Antecedentes:
A comienzos de 2000, una vacuna conjugada con polisacáridos-proteicos dirigida a siete serotipos neumocócicos obtuvo su licencia en los Estados Unidos para ser utilizada en niños pequeños.
Métodos:
Se examinaron datos poblacionales del Centro de Vigilancia Bacteriana activo del CDC para evaluar los cambios en la carga de la enfermedad invasiva, definidos a partir del aislamiento de Streptococcus pneumoniae de una zona generalmente estéril. Se realizó una serotipificación y estudios de susceptibilidad en los aislamientos. Se evaluaron las tendencias utilizando datos de 7 áreas demográficas con participación continua desde 1998 a 2001 (población, 16 millones).
Resultados:
El índice de enfermedad invasiva cayó de un promedio de 24.3 casos cada 100.000 personas en 1998 y 1999 a 17.3 cada 100.000 en 2001. La mayor caída fue observada en niños por debajo de los 2 años de edad.
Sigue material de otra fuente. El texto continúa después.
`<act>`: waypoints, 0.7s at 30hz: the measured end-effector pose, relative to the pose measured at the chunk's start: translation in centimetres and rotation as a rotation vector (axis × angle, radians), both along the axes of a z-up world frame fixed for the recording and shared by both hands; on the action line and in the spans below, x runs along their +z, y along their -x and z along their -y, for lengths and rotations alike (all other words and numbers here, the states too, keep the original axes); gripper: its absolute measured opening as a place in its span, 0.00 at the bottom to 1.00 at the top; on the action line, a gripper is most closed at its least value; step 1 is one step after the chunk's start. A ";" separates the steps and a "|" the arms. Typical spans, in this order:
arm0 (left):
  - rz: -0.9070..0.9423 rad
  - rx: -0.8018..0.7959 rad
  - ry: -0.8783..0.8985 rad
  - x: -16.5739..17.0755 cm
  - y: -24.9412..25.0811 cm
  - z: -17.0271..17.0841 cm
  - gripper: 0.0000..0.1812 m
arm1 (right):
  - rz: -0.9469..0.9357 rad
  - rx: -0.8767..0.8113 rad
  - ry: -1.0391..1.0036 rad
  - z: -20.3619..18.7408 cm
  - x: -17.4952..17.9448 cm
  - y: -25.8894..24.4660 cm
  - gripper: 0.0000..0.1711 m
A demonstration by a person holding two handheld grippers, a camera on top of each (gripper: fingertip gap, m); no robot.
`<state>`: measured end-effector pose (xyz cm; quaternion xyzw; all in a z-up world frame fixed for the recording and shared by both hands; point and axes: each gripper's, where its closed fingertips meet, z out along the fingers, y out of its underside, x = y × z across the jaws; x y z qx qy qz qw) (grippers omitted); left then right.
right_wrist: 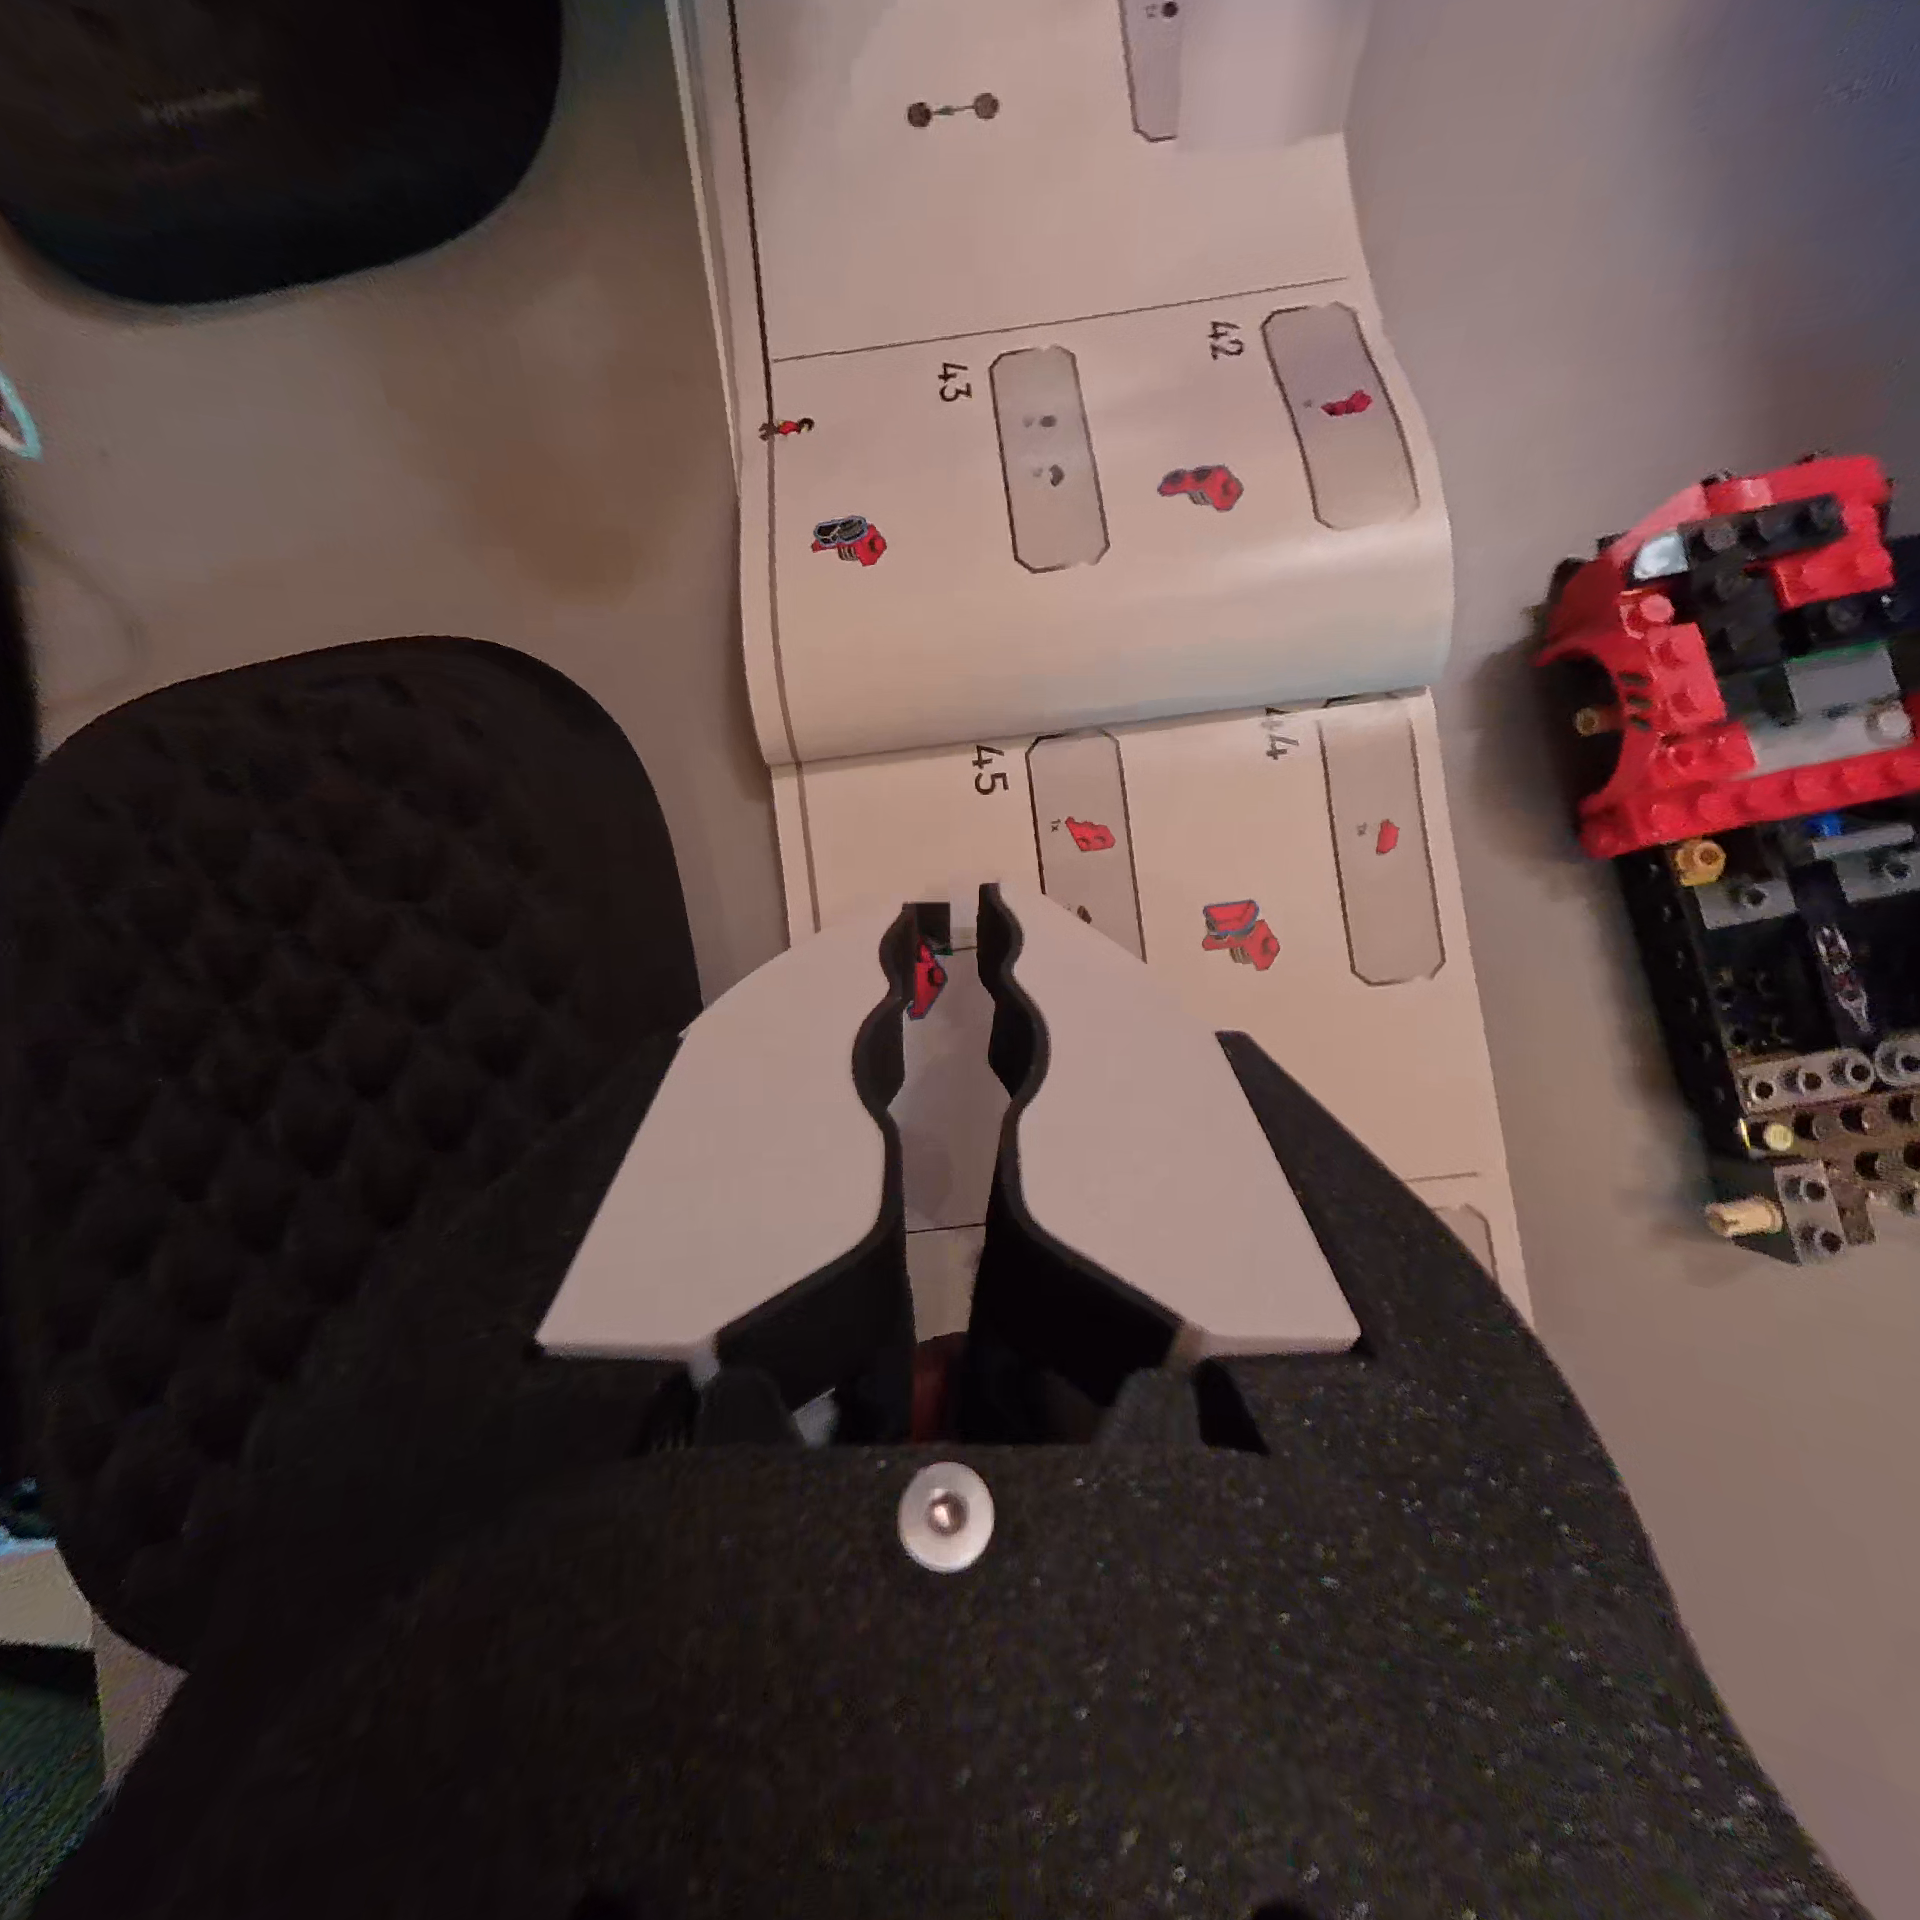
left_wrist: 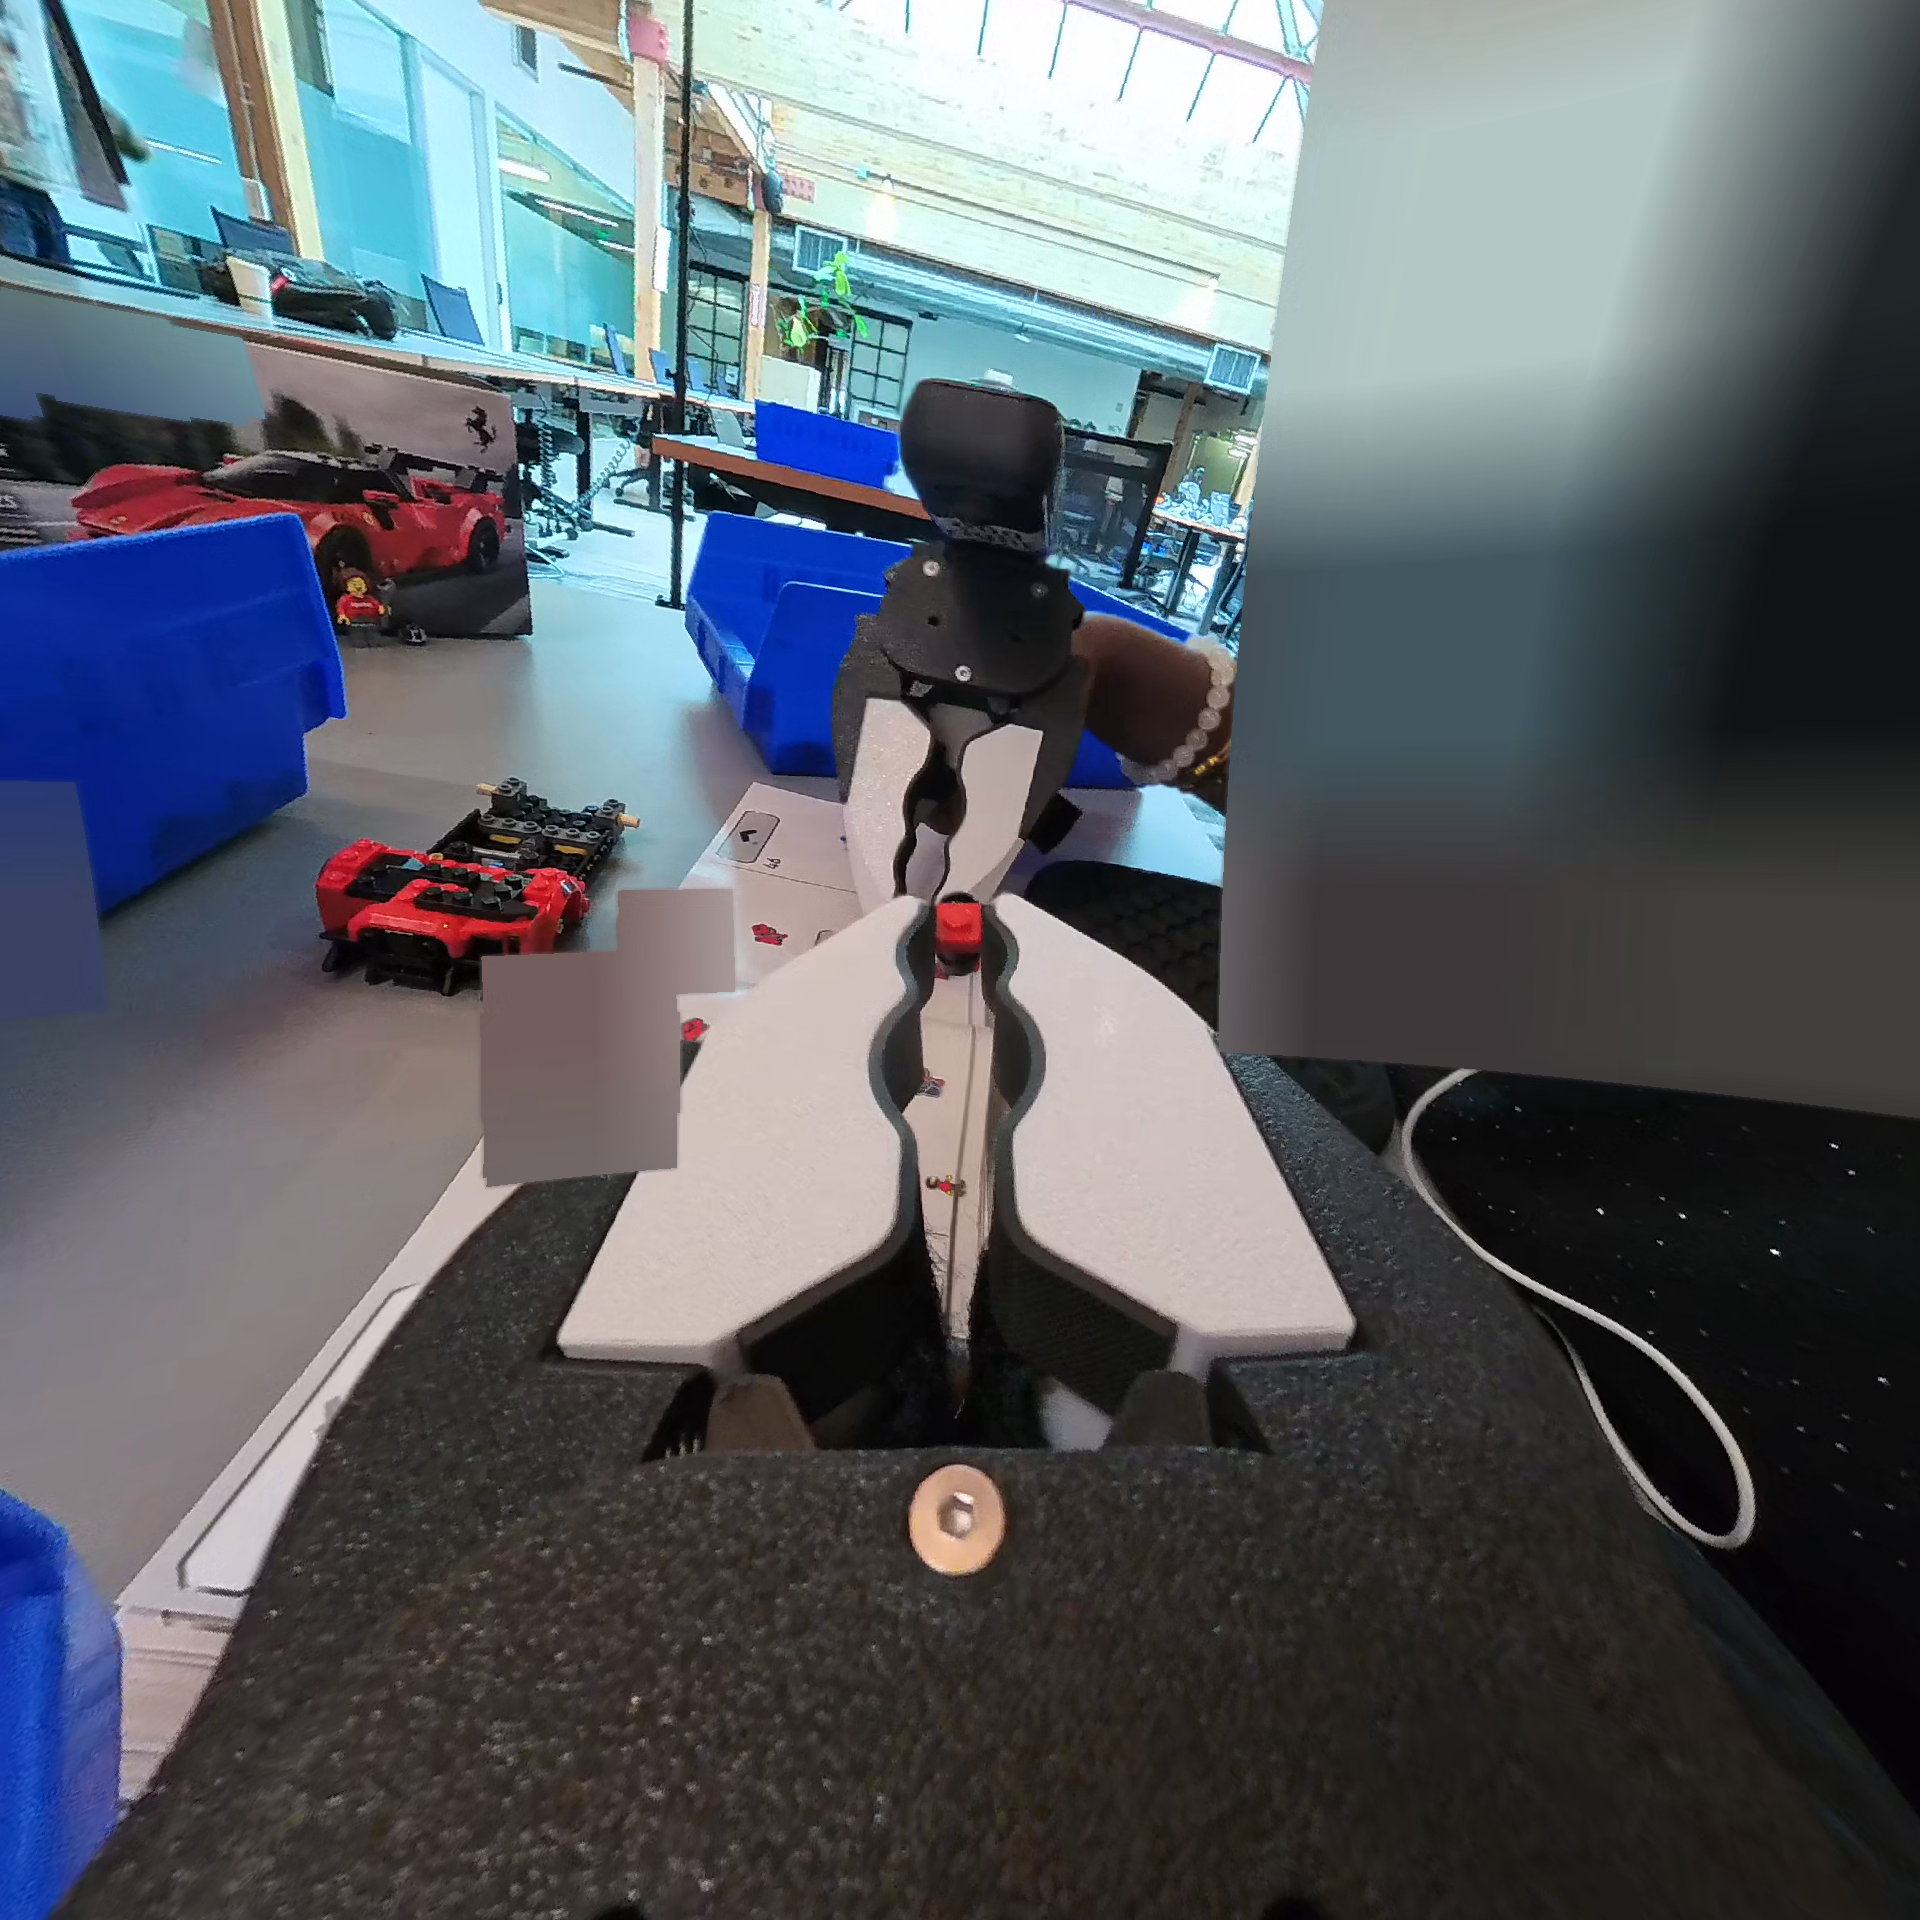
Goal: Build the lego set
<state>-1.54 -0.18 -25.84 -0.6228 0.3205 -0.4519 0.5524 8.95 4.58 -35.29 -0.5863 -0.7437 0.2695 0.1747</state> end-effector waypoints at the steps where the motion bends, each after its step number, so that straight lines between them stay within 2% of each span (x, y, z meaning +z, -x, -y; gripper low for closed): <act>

En este grupo, el porcentaje de enfermedad fue un 69% menor en 2001 que el índice inicial (59.0 casos cada 100.000 vs. 188.0 cada 100.000, P<0.001); el índice de enfermedad causada por la vacuna y serotipos relacionados a la vacuna declinaron un 78% (P<0.001) y un 50% (P<0.001), respectivamente.
Los índices de enfermedad también cayeron en los adultos; comparados con los datos iniciales, el índice de enfermedad en 2001 fue un 32% menor para adultos de 20 a 39 años de edad (7.6 casos cada 100.000 vs. 11.2 cada 100.000, P<0.001), un 8% menor para aquellos entre 40 y 64 años de edad (19.7 cada 100.000 vs. 21.5 cada 100.000, P=0.03) y un 18% menor para aquellos de 65 años de edad o mayores (49.5 cada 100.,000 vs. 60.1 cada 100.000, P<0.001). El índice de enfermedad provocado por cepas que no fueron susceptibles a la penicilina fue un 35% menor en 2001 que en 1999 (4.1 casos cada 100.000 vs. 6.3 cada 100.000, P<0.001).
Conclusiones:
El uso de una vacuna neumocócica conjugada previene la enfermedad en niños pequeños, por lo cual la vacuna está indicada y podría reducir el porcentaje de enfermedad en adultos. La vacuna proporciona una nueva herramienta efectiva para reducir la enfermedad causada por cepas resistentes a las drogas.